* _EXERCISE DIRECTIONS_
Your copy of the listing should match it exactly, only without pictures.

*** COLLECTED MATERIAL ***

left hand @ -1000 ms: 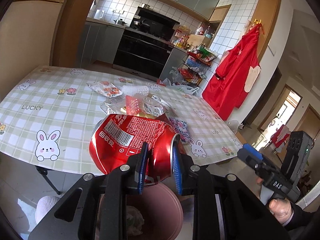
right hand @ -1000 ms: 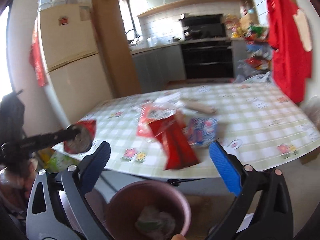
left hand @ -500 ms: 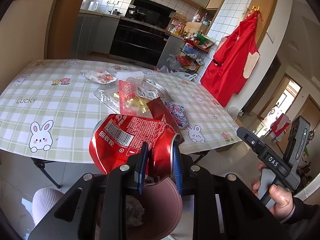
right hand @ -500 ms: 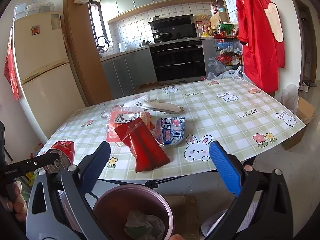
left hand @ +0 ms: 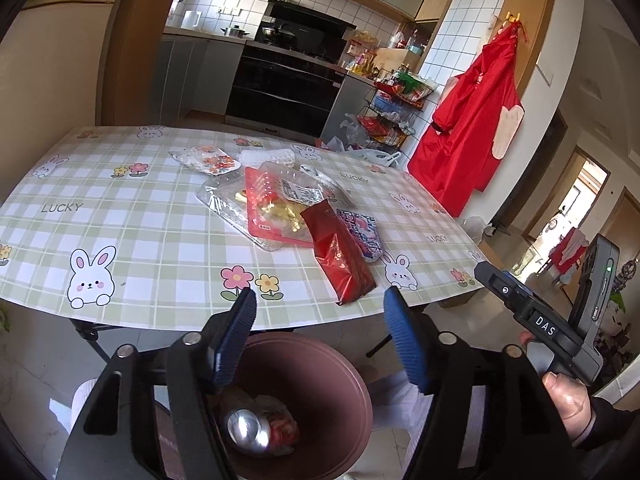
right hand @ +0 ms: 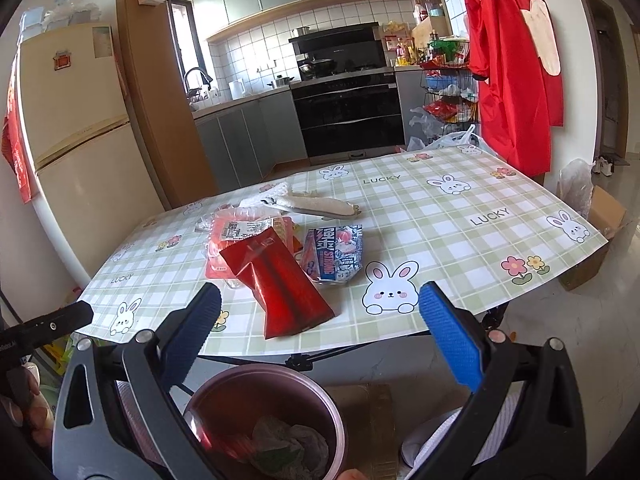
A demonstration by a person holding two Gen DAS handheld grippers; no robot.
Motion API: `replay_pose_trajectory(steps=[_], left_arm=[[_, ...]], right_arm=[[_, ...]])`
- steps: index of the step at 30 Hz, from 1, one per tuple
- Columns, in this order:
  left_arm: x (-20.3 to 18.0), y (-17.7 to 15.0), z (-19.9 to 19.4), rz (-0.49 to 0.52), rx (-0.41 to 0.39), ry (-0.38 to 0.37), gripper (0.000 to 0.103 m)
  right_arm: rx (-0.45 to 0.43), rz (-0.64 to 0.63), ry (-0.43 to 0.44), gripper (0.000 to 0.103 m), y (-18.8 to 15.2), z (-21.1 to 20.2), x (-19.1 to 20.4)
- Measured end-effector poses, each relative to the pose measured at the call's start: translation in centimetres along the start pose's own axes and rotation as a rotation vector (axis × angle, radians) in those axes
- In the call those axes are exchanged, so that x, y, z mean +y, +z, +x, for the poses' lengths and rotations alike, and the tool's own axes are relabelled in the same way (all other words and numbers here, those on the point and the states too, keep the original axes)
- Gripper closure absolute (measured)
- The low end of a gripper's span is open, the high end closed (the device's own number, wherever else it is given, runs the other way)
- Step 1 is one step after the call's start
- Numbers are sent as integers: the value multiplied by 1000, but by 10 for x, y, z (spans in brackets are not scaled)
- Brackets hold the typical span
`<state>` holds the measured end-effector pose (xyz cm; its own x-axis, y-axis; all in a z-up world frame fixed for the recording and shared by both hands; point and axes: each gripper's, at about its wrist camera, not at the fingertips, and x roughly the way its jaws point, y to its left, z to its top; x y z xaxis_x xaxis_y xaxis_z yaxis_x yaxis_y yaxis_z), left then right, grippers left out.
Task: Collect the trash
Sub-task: 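Reach the right tool to the red snack bag and grasp it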
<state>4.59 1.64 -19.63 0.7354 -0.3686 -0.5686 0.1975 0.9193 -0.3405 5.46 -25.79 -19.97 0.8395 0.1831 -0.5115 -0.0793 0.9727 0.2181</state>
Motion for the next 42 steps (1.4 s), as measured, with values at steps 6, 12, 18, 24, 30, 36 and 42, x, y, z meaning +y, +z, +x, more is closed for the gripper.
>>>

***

* _EXPECTED ANSWER_
left hand @ -1000 ms: 
right hand @ -1000 ms: 
left hand @ -500 ms: 
right hand @ -500 ms: 
left hand @ +0 ms: 
right hand @ +0 ms: 
A demonstration by a person holding two Gen DAS handheld grippers; no robot.
Motion API: `replay_pose_trajectory(steps=[_], left_arm=[[_, ...]], right_arm=[[_, ...]])`
- steps: index of the step at 30 Hz, from 1, one per tuple
- Columns, in this order:
  left_arm: x (-20.3 to 18.0), y (-17.7 to 15.0), z (-19.9 to 19.4), rz (-0.49 to 0.52), rx (-0.41 to 0.39), ry (-0.38 to 0.37), gripper (0.000 to 0.103 m)
  right_arm: rx (-0.45 to 0.43), rz (-0.64 to 0.63), ry (-0.43 to 0.44), gripper (0.000 to 0.103 m), y (-18.8 to 15.2), z (-21.1 to 20.2), x (-19.1 to 20.4)
- Measured end-effector poses, each relative to the pose measured at the call's start: translation in centimetres along the start pose's own axes and rotation as a rotation vector (axis × angle, radians) in those axes
- In the call those axes are exchanged, so that x, y, z mean +y, +z, +x, for the poses' lengths and rotations alike, and the tool's own axes are relabelled in the same way (all other words and numbers here, those on the point and the states too, keep the original axes)
- Gripper closure absolute (measured)
- The low end of a gripper's span is open, the high end closed (the device's own number, wherever else it is given, runs the other way)
- Step 1 is one step after the call's start
- Numbers are sent as integers: the value multiplied by 1000, but by 10 for x, y, z (spans in brackets are not scaled)
- Brackets hold the typical span
`<state>` holds the measured end-effector pose (xyz cm; its own x-axis, y-axis; all in a z-up world frame fixed for the recording and shared by both hands; point and axes: each gripper's, at about its wrist camera, not at the fingertips, and x roughly the way its jaws point, y to its left, z to its top; x y z xaxis_x xaxis_y xaxis_z yaxis_x yaxis_y yaxis_z), left then right, grippers left out.
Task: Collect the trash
Sub-task: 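Reach the right tool to the red snack bag and grasp it
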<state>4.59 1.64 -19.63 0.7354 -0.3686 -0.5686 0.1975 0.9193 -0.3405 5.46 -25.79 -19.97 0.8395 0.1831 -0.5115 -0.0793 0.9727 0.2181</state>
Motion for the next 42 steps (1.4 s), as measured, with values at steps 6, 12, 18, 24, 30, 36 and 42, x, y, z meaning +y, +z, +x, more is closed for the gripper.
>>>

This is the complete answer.